Last Thursday morning, members of the Stockholm Muslim congregation arrived at the mosque on Södermalm to find the doors were covered in Nazi graffiti. By Monday morning, however, a much more positive display had taken their place: bouquets of pink and white flowers were taped over the black swastikas, and a note of solidarity was tied to the door.
"For every hate crime there is a flower," the sign read. "An attack on you is an attack on Sweden! We stand together!"
Flowers were also placed outside the mosque in Fittja, which had its windows smashed and pig feet tossed in back in November, as well as a Hagsätra church which had also been vandalized with swastikas last Friday.

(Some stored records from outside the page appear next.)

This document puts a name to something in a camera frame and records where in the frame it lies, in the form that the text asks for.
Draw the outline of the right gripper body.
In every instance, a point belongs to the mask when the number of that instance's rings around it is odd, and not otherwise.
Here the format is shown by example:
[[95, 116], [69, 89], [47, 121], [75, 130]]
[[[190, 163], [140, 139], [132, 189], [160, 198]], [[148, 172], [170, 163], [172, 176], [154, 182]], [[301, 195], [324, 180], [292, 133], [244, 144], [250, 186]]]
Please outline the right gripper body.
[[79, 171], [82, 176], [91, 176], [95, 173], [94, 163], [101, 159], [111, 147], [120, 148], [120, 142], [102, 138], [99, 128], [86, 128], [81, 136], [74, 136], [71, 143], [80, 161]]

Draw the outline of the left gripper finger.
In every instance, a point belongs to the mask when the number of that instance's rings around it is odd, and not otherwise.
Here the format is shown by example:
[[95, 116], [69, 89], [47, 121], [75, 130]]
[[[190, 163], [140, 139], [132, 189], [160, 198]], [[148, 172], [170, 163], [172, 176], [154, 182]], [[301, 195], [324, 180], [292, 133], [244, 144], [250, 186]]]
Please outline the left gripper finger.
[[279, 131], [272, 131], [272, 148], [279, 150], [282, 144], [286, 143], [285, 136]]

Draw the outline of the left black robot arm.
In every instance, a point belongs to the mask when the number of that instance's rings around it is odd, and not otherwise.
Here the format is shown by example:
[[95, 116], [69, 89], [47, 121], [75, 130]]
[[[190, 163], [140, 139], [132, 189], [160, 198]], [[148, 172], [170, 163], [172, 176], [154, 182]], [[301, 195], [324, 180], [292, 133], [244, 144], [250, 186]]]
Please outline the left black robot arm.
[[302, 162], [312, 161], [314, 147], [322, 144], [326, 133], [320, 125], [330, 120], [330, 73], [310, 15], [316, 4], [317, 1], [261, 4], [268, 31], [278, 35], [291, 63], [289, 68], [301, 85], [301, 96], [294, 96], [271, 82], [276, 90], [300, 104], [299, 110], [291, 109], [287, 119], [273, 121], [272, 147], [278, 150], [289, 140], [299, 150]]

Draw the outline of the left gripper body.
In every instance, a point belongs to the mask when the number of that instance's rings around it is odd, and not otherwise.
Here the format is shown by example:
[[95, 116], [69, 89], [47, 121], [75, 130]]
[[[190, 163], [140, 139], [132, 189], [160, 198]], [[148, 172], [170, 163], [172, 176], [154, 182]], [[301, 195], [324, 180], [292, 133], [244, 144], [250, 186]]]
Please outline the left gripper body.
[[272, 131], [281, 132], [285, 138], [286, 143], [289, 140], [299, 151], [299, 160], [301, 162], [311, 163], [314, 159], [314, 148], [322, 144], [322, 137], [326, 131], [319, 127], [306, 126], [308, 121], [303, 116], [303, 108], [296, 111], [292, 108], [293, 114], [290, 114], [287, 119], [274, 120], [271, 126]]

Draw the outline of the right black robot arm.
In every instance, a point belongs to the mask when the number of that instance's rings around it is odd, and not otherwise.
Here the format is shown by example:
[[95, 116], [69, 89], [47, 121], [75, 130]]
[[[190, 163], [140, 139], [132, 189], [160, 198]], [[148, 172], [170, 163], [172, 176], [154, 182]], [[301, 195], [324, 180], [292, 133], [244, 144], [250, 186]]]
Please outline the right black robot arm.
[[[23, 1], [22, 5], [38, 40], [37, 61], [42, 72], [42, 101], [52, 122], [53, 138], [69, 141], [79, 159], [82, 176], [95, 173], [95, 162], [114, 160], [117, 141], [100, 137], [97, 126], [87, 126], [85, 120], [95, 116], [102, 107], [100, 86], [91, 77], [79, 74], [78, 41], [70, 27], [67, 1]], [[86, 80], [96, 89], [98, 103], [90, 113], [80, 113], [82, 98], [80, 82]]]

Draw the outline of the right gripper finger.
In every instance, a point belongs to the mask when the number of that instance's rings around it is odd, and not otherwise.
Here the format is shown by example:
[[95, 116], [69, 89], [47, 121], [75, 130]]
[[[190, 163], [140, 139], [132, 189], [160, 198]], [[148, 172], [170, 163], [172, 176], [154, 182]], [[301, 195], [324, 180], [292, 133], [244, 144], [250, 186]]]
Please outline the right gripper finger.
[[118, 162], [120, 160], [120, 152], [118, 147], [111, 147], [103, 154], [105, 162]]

"I thought society was moving the wrong direction. But now my view changed 180 degrees," Omar Mustafa, chairman of the Swedish Islamic Association, told The Local. "Members of the congregation arrived for the morning prayer at 7am and called me saying there were flowers on the mosque. They sent me a picture and I felt strength and encouragement in a whole new way."
The mosque in central Stockholm, which opened its doors in 2000, is no stranger to vandalism, receiving threats and falling prey to hate crimes each month. But Wednesday's attack was unusual in its magnitude and directness.
"We’re used to receiving hateful emails and letters, so they’re not abnormal. But they also don’t feel so real," Mustafa mused. "But I’ve never seen something like this before, right on the front door. It was a very strong message of hate."